[Opening DATASET EXTRACT section]

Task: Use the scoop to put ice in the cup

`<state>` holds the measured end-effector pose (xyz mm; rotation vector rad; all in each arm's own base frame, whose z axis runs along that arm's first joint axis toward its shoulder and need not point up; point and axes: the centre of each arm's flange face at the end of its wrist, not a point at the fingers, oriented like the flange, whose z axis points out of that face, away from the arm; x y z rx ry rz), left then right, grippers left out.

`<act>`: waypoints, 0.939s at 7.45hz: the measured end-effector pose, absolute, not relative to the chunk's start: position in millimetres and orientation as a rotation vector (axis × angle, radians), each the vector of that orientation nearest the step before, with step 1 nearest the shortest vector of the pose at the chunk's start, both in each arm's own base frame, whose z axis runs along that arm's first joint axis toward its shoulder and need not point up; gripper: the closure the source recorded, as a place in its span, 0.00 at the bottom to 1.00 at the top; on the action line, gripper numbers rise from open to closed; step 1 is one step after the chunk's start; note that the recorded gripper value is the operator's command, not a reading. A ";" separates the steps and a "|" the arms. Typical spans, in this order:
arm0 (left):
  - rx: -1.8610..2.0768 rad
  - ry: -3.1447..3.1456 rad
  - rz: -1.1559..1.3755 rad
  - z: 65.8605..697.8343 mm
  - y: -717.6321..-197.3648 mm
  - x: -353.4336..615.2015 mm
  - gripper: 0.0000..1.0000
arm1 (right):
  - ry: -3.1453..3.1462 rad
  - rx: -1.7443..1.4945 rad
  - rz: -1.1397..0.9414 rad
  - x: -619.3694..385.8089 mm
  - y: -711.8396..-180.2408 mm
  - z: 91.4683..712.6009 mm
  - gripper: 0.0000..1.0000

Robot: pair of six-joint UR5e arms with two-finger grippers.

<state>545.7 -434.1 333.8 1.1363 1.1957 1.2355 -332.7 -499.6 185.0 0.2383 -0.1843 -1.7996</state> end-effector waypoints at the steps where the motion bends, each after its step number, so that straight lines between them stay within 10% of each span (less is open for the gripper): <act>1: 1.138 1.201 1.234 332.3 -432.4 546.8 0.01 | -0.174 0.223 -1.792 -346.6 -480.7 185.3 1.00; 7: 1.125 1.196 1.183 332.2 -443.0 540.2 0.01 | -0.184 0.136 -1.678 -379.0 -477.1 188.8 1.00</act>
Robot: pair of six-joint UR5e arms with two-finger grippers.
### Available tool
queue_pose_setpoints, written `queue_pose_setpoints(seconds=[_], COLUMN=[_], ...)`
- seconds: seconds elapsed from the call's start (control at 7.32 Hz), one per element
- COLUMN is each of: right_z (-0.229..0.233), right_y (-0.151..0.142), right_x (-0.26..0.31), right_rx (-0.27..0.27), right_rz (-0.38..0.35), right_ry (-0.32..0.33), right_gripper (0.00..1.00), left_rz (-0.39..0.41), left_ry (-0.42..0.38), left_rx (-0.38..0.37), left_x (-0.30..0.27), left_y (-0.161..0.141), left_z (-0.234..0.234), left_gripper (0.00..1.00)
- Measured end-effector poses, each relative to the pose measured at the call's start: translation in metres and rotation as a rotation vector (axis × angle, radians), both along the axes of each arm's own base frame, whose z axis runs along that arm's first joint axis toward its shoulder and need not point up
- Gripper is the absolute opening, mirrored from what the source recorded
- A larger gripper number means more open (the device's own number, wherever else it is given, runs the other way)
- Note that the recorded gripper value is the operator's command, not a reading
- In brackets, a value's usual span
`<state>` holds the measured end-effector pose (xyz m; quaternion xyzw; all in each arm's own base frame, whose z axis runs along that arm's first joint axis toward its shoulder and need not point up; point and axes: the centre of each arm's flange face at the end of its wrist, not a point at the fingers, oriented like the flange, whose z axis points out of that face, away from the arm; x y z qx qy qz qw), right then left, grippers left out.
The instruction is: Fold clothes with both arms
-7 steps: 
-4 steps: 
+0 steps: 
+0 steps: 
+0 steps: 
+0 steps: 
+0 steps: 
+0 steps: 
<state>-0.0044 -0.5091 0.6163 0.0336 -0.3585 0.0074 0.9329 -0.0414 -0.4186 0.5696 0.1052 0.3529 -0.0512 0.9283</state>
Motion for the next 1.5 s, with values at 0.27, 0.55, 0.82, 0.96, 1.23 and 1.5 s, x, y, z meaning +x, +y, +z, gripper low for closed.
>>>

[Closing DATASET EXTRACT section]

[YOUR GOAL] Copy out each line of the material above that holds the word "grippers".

[RESULT]
`<state>` holds the measured end-effector pose (xyz mm; rotation vector rad; all in each arm's own base frame, whose z axis runs along that arm's first joint axis toward its shoulder and need not point up; point and axes: the centre of each arm's flange face at the end of its wrist, not a point at the fingers, oriented like the flange, whose z axis points out of that face, away from the arm; x y z rx ry rz), left then right, grippers left out.
Robot: pair of six-joint UR5e arms with two-finger grippers.
Robot: pair of six-joint UR5e arms with two-finger grippers.
`<state>` holds the measured end-effector pose (xyz m; quaternion xyzw; all in each arm's own base frame, whose z axis runs along that arm's first joint axis toward its shoulder and need not point up; point and axes: the centre of each arm's flange face at the end of its wrist, not a point at the fingers, oriented like the flange, whose z axis points out of that face, away from the arm; x y z qx qy qz qw), right then left, grippers left out.

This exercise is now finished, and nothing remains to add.